Gasgirl, how are things going at the moment?


----------



## carolauren (Mar 14, 2002)

Hi, EricIt's so nice that you asked.







I just posted about my plumbing problems and resultant C today on your ..."how everybody's doing" thread a little while ago.I am on Day 58 and have been much less consistent about the time of day that I listen due to variations in my schedule in the past week or so. Sometimes I have to listen in the AM before getting up and sometimes I don't get to it till the wee hours of the morning. I was doing pretty well getting my listening time in between 9-11PM before that. I haven't missed a day though. I hope this isn't screwing the whole thing up.It's hard to tell what's happening since I have been playing around with Zofran dosing for the past week too. I haven't quite figured that out yet, but I have to say that it has made me significantly more comfortable and that has helped my mental state a whole lot. Today I had urges to go out and do things (like dancing, playing sports) that I gave up on months ago.

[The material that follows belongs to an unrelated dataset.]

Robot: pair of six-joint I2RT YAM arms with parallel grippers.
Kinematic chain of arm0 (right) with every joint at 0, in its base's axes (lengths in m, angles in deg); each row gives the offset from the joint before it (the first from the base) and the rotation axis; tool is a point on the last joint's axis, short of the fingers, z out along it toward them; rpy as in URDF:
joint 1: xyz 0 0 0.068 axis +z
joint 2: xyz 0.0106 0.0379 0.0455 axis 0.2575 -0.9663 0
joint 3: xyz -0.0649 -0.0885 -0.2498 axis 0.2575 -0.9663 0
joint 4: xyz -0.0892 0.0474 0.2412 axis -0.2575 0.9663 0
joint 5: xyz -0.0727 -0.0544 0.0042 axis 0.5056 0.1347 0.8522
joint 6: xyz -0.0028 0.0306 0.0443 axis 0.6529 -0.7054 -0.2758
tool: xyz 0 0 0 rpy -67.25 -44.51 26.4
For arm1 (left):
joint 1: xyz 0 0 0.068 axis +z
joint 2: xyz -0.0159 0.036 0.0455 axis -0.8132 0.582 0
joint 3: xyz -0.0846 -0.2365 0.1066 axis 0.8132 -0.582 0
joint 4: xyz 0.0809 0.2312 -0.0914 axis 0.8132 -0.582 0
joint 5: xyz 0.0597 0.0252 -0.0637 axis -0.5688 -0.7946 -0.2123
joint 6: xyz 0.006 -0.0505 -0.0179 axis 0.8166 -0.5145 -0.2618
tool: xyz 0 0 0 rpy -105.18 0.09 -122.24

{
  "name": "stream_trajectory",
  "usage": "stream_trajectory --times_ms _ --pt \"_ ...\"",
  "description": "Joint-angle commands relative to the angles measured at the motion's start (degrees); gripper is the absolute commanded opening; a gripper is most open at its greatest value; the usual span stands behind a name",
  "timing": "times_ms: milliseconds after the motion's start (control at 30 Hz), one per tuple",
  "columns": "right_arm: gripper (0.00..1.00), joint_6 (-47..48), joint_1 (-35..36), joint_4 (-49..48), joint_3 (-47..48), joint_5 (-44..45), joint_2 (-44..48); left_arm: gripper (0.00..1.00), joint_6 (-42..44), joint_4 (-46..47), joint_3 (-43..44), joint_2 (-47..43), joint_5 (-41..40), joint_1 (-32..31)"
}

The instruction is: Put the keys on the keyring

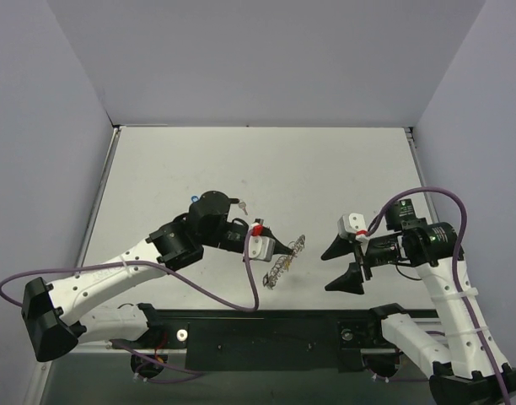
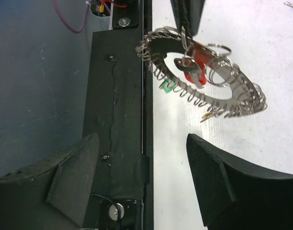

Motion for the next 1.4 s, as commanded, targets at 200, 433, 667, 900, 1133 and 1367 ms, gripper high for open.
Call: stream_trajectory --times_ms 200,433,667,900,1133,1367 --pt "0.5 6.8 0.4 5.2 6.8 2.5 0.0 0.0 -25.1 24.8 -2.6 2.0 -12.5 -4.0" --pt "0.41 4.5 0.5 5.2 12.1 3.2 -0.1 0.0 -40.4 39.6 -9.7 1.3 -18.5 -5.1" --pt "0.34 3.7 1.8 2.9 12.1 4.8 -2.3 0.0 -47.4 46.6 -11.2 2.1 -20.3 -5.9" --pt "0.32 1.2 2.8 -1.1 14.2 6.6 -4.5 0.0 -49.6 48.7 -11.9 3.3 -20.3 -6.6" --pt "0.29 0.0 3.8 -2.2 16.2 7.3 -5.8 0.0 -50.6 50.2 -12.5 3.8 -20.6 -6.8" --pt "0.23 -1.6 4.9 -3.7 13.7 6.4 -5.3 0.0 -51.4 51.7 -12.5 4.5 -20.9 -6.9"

I haven't had to use Immodium, and Bentyl only a couple times.Even though the new med probably confuses the picture, I just couldn't get along without something stronger anymore. I figure that maybe my mind will be more receptive to the tapes if I'm not a total basket case. Does that make any sense or am I just full of it?


----------



## eric (Jul 8, 1999)

Gasgirl, sorry to hear about the plumbing. Yikes! I was taking valium when I listened. I would not worry about this if it helps it helps. It maybe a little side effect action and that is one of the only reason I suggest one thing at a time as we donn't anchor to the side effects and give up, but if its calming the brain while the tapes kick in to calm the whole system, hey no problem. Its just tricky to get all those neurotransmitter balanced, but no worries.Sounds like things are okay and its still only halfway also and this is gradual, so hang in there and keep me updated.


----------



## carolauren (Mar 14, 2002)

Hey, Eric







Time for an update. I am on Day 68 and putting the tapes on before I go to sleep, and they put me out. Even when I have to listen occasionally in the AM before getting out of bed they make me fall back to sleep. So I'm not consciously concentrating on the imagery. I decided just to let Mike's voice lull me.Since going on the Zofran, I seem to have found the right dosage and, although my system is not normal, most of the most vexing symptoms have improved enormously. Good thing, too--I really was at the end of my tether not too long ago.I'm continuing with the tapes because I believe there is benefit to be had from a natural approach, and I've put too much time into them to stop now! Also I don't know how long my insurance will continue to pay for this drug, so I think it's prudent to still actively pursue other options. I'm hoping the hypnosis will eventually kick in, but if it doesn't, they are still valuable to me for their calming effects.


----------



## eric (Jul 8, 1999)

Gasgirl, glad the med is kicking in and helping. Sometimes you can take them for a while to get things under control and then reduce and stop them. The HT is working on a lot of the same issues and problems maybe even more of them, so stick to them, even though its more gradual then a med for you. Sometimes the connections to it all aren't clear, but you will see. It is not always fast and this is important to remember. You may see some posts from others don't give up, everyone is different in how long it may take, but when it kicks in you will know and doing them with the meds is no problem at all. So the most important thing is stick to it. I do understand wanting it under control however and doing what you did is no problem.Those calming effects will stick for you.Thanks for the update and I am happy your feeling better and all the things your doing will improve your IBS symptoms.On a side note the anti d's for some people can wear off and the receptors can become sensitized to the drug, so having a back up plan is a good thing in the long run, as well as not having to take meds the rest of your life if you don't have too. However that they are helping now is a good thing.


----------



## carolauren (Mar 14, 2002)

Eric,Yes, I've noticed that the mood elevating effects of the antidepressant I'm on (Celexa) have worn off alot in the last couple months. I've decided to up the dose for now, since I'm suddenly under alot more stress. Today I had to take 4 Immodium and a Bentyl and still had symptoms, so it looks like I need to bump up the Zofran temporarily also, hopefully only for a couple days.Man, all this is such a balancing act!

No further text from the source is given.